Um der Plage zu entgehen sollte jede israelitische Familie am 10. Nissan ein makelloses Lamm auswählen und es bis zum 14. Nissan begutachten. Am 14. Nissan sollte es gegen 15h geschlachtet werden und mit dem Blut die Türpfosten bestrichen werden, um das Gericht abzuwenden. Das Lamm sollte zusammen mit bitteren Kräutern und Matzot (ungesäuerte Brote) gegessen werden (Schemot 12,2-11). Außerdem durfte kein Bein bei dem Lamm gebrochen werden (Schemot 12,46).

Das Pessachlamm ist ganz eindeutig ein Hinweis auf Jeschua, denn er ist das Lamm (Jochanan 1,29), das um unsertwillen geopfert wurde (Lukas 22,19.20). Er feierte mit seinen Jüngern am Sederabend (bei uns besser bekannt als letztes Abendmahl) das Pessachfest und ging danach ans Kreuz. Er starb zeitgleich mit den Pessachlämmern und erfüllte so dieses Fest, indem er das Gericht auf sich nahm und die Erlösung für jeden brachte, der sein Opfer annimmt. Genau wie bei den Lämmern wurden seine Beine nicht gebrochen, was für eine Kreuzigung sehr ungewöhnlich ist (Jochanan 19,31-33).

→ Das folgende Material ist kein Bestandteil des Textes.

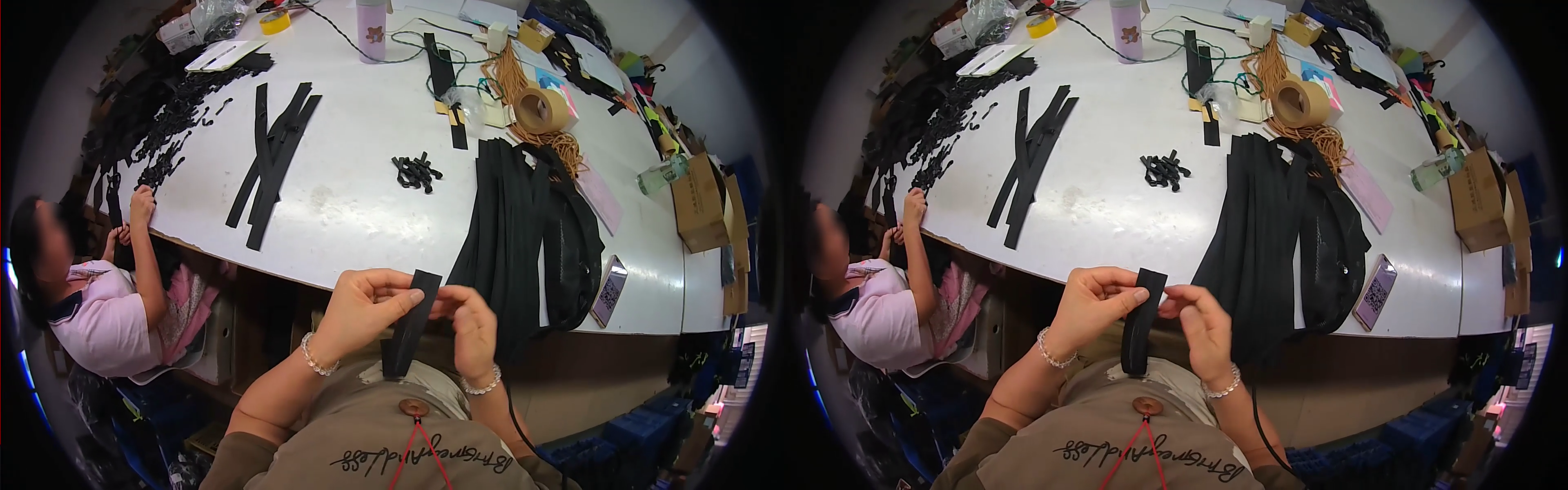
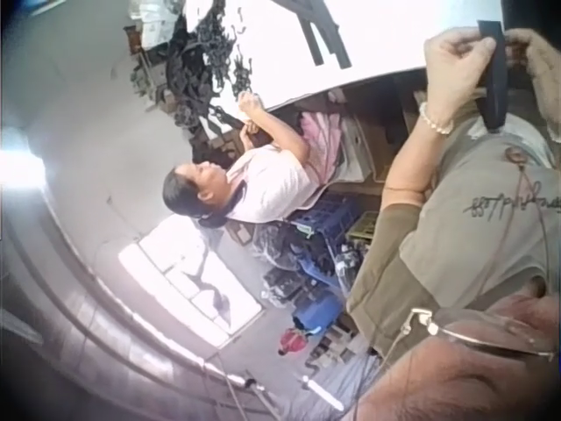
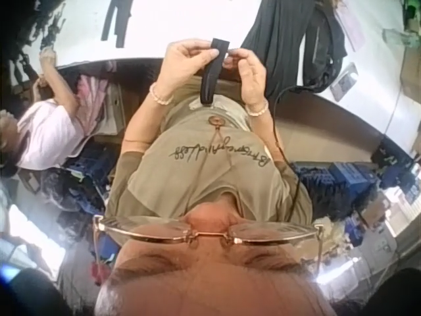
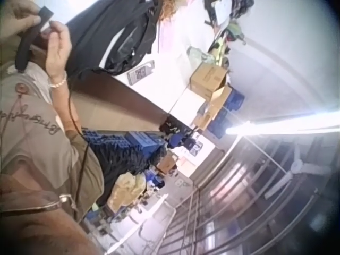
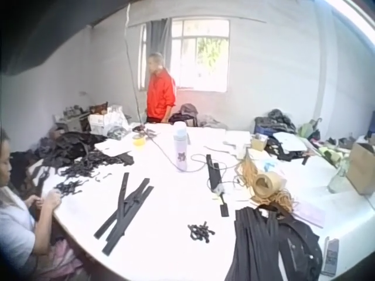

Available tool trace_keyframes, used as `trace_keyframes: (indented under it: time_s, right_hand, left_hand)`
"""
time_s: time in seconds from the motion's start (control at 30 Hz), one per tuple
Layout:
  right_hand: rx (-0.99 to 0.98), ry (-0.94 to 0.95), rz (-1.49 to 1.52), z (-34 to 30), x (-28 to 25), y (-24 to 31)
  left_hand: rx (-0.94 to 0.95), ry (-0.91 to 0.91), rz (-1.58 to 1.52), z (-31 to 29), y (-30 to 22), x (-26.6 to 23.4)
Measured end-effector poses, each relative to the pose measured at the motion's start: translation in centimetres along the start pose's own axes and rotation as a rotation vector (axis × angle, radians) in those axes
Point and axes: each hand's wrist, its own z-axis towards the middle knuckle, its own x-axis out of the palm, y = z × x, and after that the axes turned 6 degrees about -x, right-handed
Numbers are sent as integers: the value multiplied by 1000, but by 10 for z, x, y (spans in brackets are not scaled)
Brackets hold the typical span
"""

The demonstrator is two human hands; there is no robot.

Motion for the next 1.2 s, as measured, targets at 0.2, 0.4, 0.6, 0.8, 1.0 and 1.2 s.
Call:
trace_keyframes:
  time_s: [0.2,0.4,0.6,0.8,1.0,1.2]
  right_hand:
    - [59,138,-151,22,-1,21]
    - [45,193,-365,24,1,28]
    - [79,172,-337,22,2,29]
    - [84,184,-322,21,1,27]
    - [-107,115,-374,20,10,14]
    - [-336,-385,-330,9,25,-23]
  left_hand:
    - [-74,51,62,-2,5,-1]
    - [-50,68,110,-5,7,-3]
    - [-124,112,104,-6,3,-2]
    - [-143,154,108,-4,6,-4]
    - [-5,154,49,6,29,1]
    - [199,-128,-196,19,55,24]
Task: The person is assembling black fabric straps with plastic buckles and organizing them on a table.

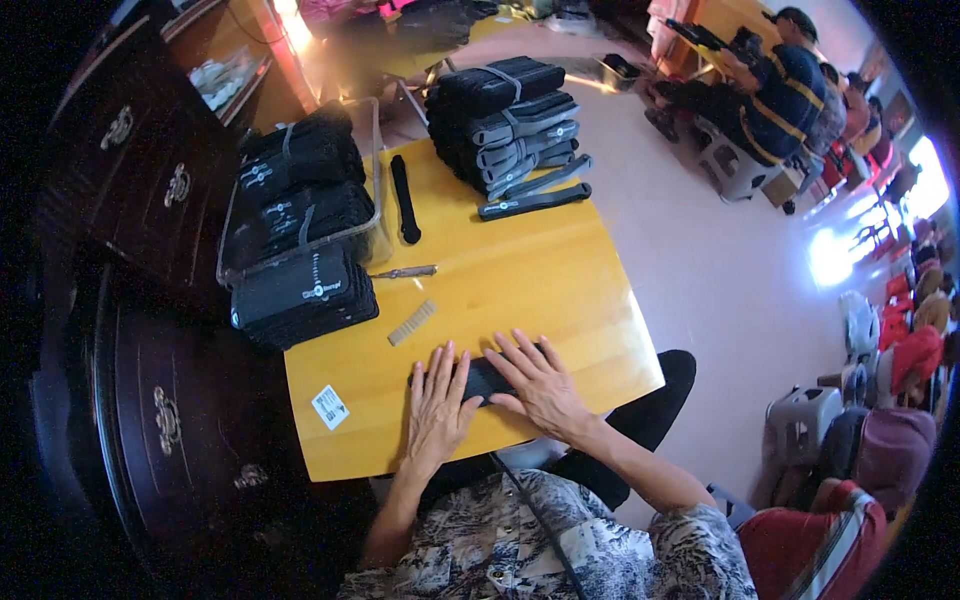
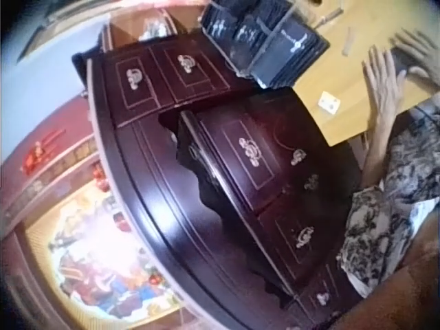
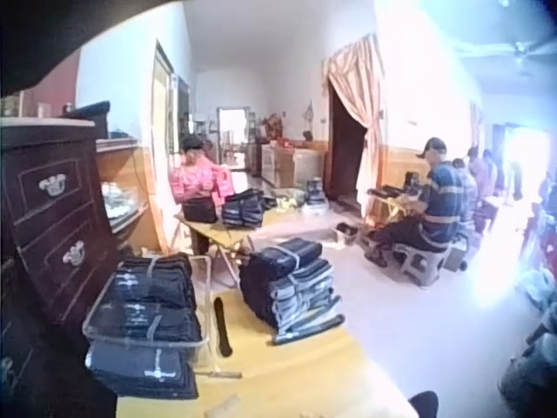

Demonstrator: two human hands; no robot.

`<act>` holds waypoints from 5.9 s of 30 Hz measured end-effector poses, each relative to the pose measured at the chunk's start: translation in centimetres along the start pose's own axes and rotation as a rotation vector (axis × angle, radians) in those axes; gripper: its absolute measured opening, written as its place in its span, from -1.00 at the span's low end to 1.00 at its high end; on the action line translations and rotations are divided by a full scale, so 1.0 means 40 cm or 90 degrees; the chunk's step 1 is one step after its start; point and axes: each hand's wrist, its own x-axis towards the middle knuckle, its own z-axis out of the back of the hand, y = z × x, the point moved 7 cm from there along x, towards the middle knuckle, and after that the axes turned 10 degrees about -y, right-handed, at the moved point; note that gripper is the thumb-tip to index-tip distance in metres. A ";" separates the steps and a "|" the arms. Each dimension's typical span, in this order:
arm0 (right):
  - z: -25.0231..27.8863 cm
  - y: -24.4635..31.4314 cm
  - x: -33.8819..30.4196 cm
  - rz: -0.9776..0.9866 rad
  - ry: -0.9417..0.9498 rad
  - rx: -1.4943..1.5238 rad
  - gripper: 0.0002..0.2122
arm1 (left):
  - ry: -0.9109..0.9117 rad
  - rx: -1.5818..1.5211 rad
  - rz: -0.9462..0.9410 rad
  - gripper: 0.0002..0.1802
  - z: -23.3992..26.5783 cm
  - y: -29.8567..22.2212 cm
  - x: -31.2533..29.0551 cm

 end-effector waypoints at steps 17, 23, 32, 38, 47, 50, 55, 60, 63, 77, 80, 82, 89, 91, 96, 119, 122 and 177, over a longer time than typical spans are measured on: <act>-0.064 -0.006 0.014 0.088 -0.040 -0.014 -0.45 | -0.076 0.123 0.016 -0.38 0.005 0.013 -0.009; -0.046 -0.047 -0.008 0.070 -0.072 0.022 -0.45 | -0.097 0.133 0.009 -0.40 0.011 0.006 -0.012; -0.050 -0.076 -0.032 0.032 -0.057 -0.046 -0.45 | -0.113 0.131 0.016 -0.40 0.013 0.015 -0.024; -0.055 -0.088 -0.032 0.043 -0.054 -0.044 -0.46 | -0.117 0.122 0.016 -0.41 0.005 0.021 -0.017; -0.053 -0.092 -0.024 0.051 -0.113 -0.023 -0.50 | -0.162 0.158 -0.015 -0.41 -0.018 0.044 -0.016; -0.034 -0.068 -0.025 0.075 -0.176 -0.085 -0.52 | -0.109 0.098 0.013 -0.38 -0.029 0.063 -0.024; 0.015 -0.078 -0.027 -0.006 -0.103 0.048 -0.57 | -0.020 -0.044 0.127 -0.34 -0.004 0.081 -0.020; 0.038 -0.093 0.008 -0.061 -0.008 0.103 -0.49 | -0.027 0.087 -0.051 -0.34 0.001 -0.026 -0.010; 0.030 -0.127 0.046 -0.097 0.023 0.149 -0.45 | -0.034 0.032 -0.081 -0.29 -0.023 -0.048 0.009; 0.003 -0.147 -0.008 -0.324 -0.022 0.343 -0.61 | 0.046 0.109 -0.025 -0.19 -0.046 -0.023 0.028; 0.013 -0.122 -0.012 -0.315 -0.042 0.328 -0.73 | 0.049 0.106 -0.024 -0.17 -0.051 -0.021 0.031; 0.011 -0.111 -0.015 -0.316 -0.042 0.313 -0.75 | 0.054 0.102 -0.022 -0.16 -0.051 -0.020 0.033; 0.087 -0.015 -0.055 -0.196 -0.160 0.289 -0.81 | 0.015 0.025 -0.014 -0.04 -0.042 -0.013 0.023; 0.113 0.032 -0.057 -0.086 -0.157 0.218 -0.80 | -0.011 0.005 -0.012 0.03 -0.031 -0.004 0.013; 0.159 0.138 -0.063 0.143 -0.138 0.169 -0.73 | -0.033 -0.112 0.028 0.02 0.061 0.065 -0.015; 0.149 0.080 -0.025 -0.424 -0.067 0.838 -0.82 | -0.331 -0.908 0.589 -0.39 0.112 0.148 -0.201; 0.151 0.093 -0.036 -0.407 -0.069 0.818 -0.81 | -0.354 -0.841 0.600 -0.43 0.140 0.129 -0.208; 0.129 0.299 0.319 0.243 -0.057 0.404 -0.55 | -0.406 -0.740 0.632 -0.42 0.449 0.413 -0.167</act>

In jüdischen Familien wird der Sederabend mithilfe einer Haggada gefeiert, sie enthält den Ablauf mit allen Einzelheiten.

Seit 2015 ist das Pessach von den Priestern des Temple Institutes wieder eingesetzt worden und wurde jedes Jahr gefeiert. Dabei nahm die Distanz zum Tempelberg jedes Jahr ab. Waren es 2015 noch 4km, so waren es 2016 nur noch 1,5km und 2017 nur 400m. 2018 wurde das Pessachfest auf den Stufen zum Tempelberg gefeiert, wo früher die Opfertiere hochgeführt wurden. Wird es 2019 auf dem Tempelberg gefeiert werden? Wir dürfen gespannt sein.  

Pessach geht über in das Fest der ungesäuerten Brote, genannt Chag HaMatzot.